**EXERCISE DESCRIPTION:**
Every line in the entries that holds "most" should be identified and copied.

**DATASET EXCERPTS:**
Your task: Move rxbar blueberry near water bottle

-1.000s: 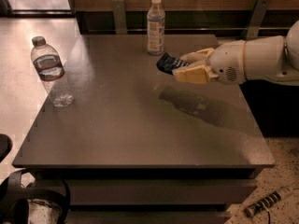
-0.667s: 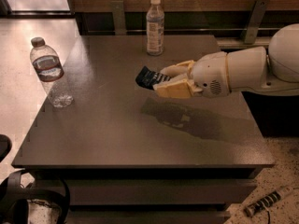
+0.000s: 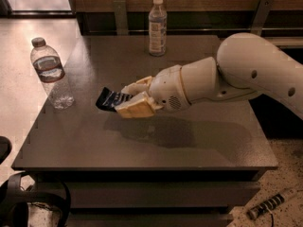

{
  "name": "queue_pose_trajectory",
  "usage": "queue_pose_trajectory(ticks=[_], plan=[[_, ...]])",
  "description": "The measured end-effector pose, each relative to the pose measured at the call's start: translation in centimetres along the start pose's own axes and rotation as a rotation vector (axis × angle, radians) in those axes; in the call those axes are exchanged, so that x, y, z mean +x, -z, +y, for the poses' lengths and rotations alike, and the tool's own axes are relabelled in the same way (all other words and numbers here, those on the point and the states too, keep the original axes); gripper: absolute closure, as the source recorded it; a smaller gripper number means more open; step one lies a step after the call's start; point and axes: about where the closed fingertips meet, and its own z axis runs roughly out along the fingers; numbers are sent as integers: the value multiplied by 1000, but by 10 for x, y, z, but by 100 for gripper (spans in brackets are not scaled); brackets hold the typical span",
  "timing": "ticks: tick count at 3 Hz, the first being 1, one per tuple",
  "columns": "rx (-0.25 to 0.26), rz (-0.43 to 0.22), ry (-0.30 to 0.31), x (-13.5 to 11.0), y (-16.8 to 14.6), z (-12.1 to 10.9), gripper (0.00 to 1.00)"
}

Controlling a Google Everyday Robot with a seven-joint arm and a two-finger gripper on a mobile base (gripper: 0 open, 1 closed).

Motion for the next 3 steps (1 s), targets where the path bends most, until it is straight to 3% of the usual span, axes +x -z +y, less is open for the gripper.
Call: queue_pose_trajectory(ticks=[2, 3], plan=[[-36, 15, 78, -10, -73, -1, 100], [-41, 15, 84, -12, -77, 0, 86]])
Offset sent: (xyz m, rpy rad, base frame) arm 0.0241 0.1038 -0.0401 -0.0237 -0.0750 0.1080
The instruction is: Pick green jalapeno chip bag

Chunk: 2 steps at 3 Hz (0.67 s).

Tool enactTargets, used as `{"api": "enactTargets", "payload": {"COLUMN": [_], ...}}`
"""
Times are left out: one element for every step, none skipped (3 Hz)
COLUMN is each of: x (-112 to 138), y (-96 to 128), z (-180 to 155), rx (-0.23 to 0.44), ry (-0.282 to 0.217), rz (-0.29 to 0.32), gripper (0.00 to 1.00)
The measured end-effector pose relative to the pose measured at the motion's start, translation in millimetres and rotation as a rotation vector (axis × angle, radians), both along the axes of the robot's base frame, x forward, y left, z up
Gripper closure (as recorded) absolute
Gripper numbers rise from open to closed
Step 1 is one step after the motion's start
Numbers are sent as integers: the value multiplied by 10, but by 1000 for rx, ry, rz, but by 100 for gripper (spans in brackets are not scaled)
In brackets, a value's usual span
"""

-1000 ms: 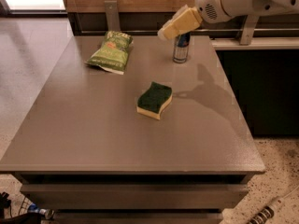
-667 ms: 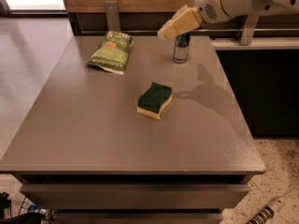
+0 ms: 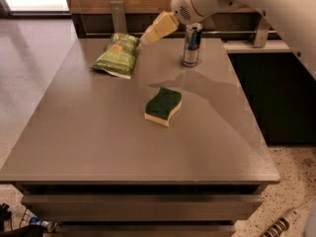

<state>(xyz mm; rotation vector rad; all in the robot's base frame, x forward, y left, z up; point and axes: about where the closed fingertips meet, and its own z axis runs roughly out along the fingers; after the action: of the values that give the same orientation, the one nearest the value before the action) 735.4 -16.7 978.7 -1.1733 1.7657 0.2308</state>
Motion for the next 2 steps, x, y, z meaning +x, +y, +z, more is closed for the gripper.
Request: {"api": "enactTargets", "payload": {"x": [339,559], "y": [451,764], "z": [-502,-850], "rx": [58,120], "ry": [87,139], "rz": [15,34], "gripper": [0,0]}}
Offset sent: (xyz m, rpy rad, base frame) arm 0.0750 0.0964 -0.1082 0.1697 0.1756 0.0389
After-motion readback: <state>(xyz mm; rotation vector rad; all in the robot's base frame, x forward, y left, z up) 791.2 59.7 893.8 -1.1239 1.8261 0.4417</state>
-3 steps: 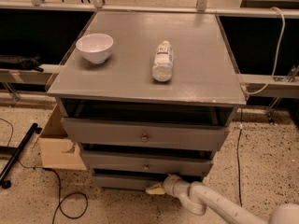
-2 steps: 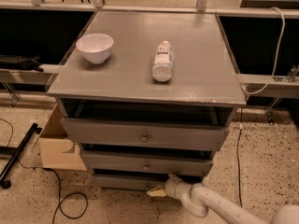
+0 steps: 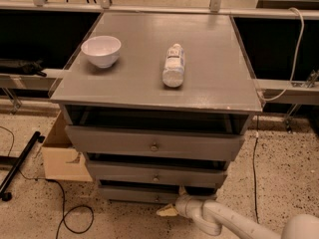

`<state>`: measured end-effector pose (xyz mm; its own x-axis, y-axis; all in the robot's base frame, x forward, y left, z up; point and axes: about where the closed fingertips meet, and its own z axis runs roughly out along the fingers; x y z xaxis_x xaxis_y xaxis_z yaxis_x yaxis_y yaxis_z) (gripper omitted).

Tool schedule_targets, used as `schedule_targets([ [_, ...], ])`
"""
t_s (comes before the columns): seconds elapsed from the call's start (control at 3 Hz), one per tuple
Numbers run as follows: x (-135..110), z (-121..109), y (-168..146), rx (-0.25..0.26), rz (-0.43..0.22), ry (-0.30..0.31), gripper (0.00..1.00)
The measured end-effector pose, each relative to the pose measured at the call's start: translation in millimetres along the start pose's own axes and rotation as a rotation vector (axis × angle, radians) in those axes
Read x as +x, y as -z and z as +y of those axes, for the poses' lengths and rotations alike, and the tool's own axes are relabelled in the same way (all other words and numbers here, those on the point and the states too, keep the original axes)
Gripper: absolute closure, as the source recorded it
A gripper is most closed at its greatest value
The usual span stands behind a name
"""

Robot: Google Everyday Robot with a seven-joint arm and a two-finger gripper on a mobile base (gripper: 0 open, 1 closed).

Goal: Open bottom drawer

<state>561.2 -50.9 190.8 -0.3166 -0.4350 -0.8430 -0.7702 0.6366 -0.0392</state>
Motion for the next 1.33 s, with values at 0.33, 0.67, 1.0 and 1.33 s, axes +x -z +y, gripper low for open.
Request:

**EXERCISE OUTPUT:**
Motion for the next 3 steps (1 s), targets where the path bends most, until it is straight to 3% of the usual span, axes +x -z +y, less is open for the gripper.
A gripper is most closed at its greatest value

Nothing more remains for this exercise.